Yes I would, she thought. I see one now. She smiled back at him.

“Ela,” he said, “are you a good xenobiologist?”

“Yes.”

“You're eighteen years old. You could take the guild tests at sixteen. But you didn't take them.”

“Mother wouldn't let me. She said I wasn't ready.”

“You don't have to have your mother's permission after you're sixteen.”

“An apprentice has to have the permission of her master.”

“And now you're eighteen, and you don't even need that.”

“She's still Lusitania's xenobiologist. It's still her tab. What if I passed the test, and then she wouldn't let me into the lab until after she was dead?”

“Did she threaten that?”

“She made it clear that I wasn't to take the test.”

“Because as soon as you're not an apprentice anymore, if she admits you to the lab as her co-xenobiologist you have full access–”

“To all the working files. To all the locked files.”

“So she'd hold her own daughter back from beginning her career, she'd give you a permanent blot on your record– unready for the tests even at age eighteen– just to keep you from reading those files.”

“Yes.”

“Why?”

“Mother's crazy.”

“No. Whatever else Novinha is, Ela, she is not crazy.”

«Ela ‚ boba mesma, Senhor Falante.»

He laughed and lay back in the grama. “Tell me how she's boba, then.”

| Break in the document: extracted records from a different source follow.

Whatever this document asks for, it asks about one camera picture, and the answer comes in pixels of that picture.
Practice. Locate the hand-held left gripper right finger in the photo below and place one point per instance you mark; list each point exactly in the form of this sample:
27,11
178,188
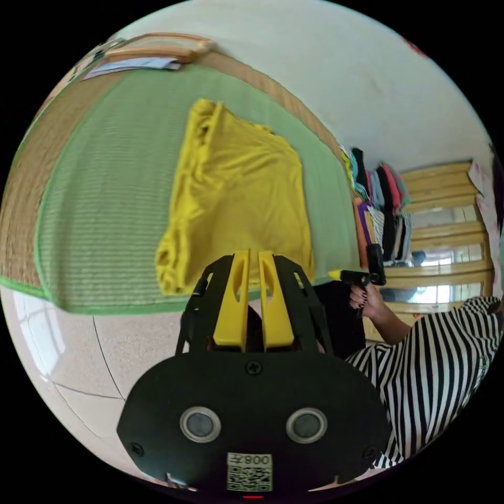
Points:
275,311

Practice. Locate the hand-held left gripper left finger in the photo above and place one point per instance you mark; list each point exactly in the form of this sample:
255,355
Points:
230,299

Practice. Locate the person's right hand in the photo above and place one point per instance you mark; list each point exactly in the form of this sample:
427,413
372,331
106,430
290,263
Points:
370,301

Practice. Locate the wooden cupboard with mirrors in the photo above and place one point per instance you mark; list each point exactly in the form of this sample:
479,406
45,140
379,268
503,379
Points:
445,232

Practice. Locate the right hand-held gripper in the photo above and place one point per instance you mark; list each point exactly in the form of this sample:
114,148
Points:
356,277

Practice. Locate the yellow short sleeve shirt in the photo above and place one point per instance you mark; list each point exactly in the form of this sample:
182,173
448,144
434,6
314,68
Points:
244,197

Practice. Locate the pile of clothes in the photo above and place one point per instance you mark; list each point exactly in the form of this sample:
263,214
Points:
384,204

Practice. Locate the light blue folded cloth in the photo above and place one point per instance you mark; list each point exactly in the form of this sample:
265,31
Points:
134,66

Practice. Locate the bed with green woven mat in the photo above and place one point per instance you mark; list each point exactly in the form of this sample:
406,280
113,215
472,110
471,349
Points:
110,189

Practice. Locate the person's right forearm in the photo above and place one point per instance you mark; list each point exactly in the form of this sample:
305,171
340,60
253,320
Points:
393,325

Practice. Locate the person's body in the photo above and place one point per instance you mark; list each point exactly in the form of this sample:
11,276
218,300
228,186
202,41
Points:
425,378

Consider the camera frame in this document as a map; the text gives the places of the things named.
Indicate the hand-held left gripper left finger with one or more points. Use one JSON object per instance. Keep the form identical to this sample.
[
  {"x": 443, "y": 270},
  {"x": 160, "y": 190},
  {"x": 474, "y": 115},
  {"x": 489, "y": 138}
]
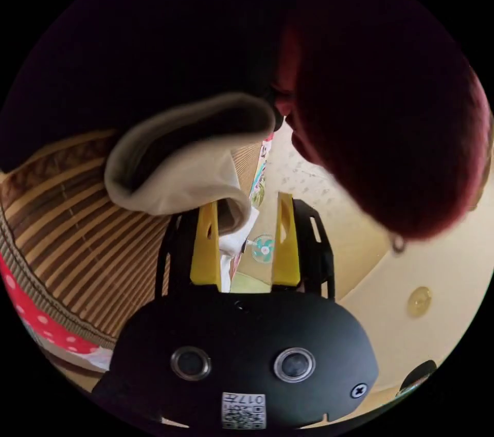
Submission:
[{"x": 205, "y": 252}]

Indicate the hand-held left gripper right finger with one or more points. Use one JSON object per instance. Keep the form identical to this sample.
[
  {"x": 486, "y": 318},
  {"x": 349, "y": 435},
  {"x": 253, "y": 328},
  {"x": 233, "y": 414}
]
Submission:
[{"x": 286, "y": 252}]

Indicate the white long sleeve shirt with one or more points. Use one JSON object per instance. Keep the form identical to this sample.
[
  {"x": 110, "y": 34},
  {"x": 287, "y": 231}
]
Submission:
[{"x": 181, "y": 178}]

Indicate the green fan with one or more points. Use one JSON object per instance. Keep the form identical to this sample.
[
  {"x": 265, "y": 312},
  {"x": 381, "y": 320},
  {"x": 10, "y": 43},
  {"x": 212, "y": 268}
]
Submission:
[{"x": 264, "y": 249}]

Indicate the round ceiling lamp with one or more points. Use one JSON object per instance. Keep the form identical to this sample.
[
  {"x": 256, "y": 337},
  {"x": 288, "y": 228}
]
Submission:
[{"x": 418, "y": 302}]

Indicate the person's body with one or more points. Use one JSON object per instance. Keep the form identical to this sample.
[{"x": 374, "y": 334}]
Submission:
[{"x": 386, "y": 136}]

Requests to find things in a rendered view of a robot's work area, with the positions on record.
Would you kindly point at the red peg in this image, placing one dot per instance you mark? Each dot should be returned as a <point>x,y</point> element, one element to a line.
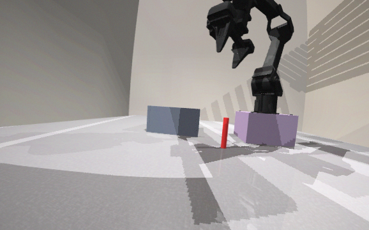
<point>225,132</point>

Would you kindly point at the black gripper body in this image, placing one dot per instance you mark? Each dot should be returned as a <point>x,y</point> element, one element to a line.
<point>241,15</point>

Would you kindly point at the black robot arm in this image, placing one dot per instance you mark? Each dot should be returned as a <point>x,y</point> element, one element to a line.
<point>266,85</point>

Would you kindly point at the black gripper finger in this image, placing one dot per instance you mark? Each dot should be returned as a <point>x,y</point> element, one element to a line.
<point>239,55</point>
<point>223,27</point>

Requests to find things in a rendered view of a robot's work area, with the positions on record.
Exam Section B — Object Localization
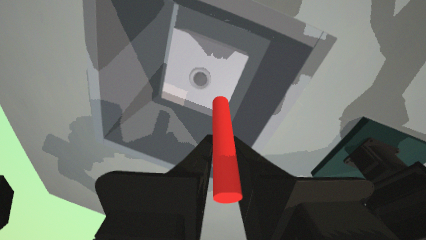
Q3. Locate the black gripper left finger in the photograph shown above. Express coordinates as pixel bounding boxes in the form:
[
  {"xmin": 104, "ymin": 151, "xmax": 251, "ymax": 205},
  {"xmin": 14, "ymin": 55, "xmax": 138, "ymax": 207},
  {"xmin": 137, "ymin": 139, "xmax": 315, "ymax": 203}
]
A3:
[{"xmin": 95, "ymin": 134, "xmax": 213, "ymax": 240}]

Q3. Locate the red peg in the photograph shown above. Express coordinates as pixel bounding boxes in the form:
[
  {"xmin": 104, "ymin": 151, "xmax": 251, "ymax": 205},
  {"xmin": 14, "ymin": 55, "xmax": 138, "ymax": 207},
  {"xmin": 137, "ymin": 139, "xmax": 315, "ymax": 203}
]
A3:
[{"xmin": 212, "ymin": 96, "xmax": 242, "ymax": 203}]

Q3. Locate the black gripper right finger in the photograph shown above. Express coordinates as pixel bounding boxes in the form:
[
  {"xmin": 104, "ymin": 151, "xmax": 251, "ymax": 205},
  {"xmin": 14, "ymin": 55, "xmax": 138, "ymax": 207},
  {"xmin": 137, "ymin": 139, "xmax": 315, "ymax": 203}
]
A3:
[{"xmin": 234, "ymin": 136, "xmax": 374, "ymax": 240}]

“I'll give you the list. First: She won't allow any investigation of the Descolada. Thirty-four years ago the Descolada nearly destroyed this colony. My grandparents, Os Venerados, Deus os abencoe, they barely managed to stop the Descolada. Apparently the disease agent, the Descolada bodies, are still present– we have to eat a supplement, like an extra vitamin, to keep the plague from striking again. They told you that, didn't they? If you once get it in your system, you'll have to keep that supplement all your life, even if you leave here.”

“I knew that, yes.”

“She won't let me study the Descolada bodies at all. That's what's in some of the locked files, anyway. She's locked up all of Gusto's and Cida's discoveries about the Descolada bodies. Nothing's available.”

The Speaker's eyes narrowed. “So. That's one-third of boba. What's the rest?”

“It's more than a third. Whatever the Descolada body is, it was able to adapt to become a human parasite ten years after the colony was founded. Ten years! If it can adapt once, it can adapt again.”

“Maybe she doesn't think so.”

“Maybe I ought to have a right to decide that for myself.”

He put out a hand, rested it on her knee, calmed her. “I agree with you. But go on. The second reason she's boba.”

“She won't allow any theoretical research. No taxonomy. No evolutionary models. If I ever try to do any, she says I obviously don't have enough to do and weighs me down with assignments until she thinks I've given up.”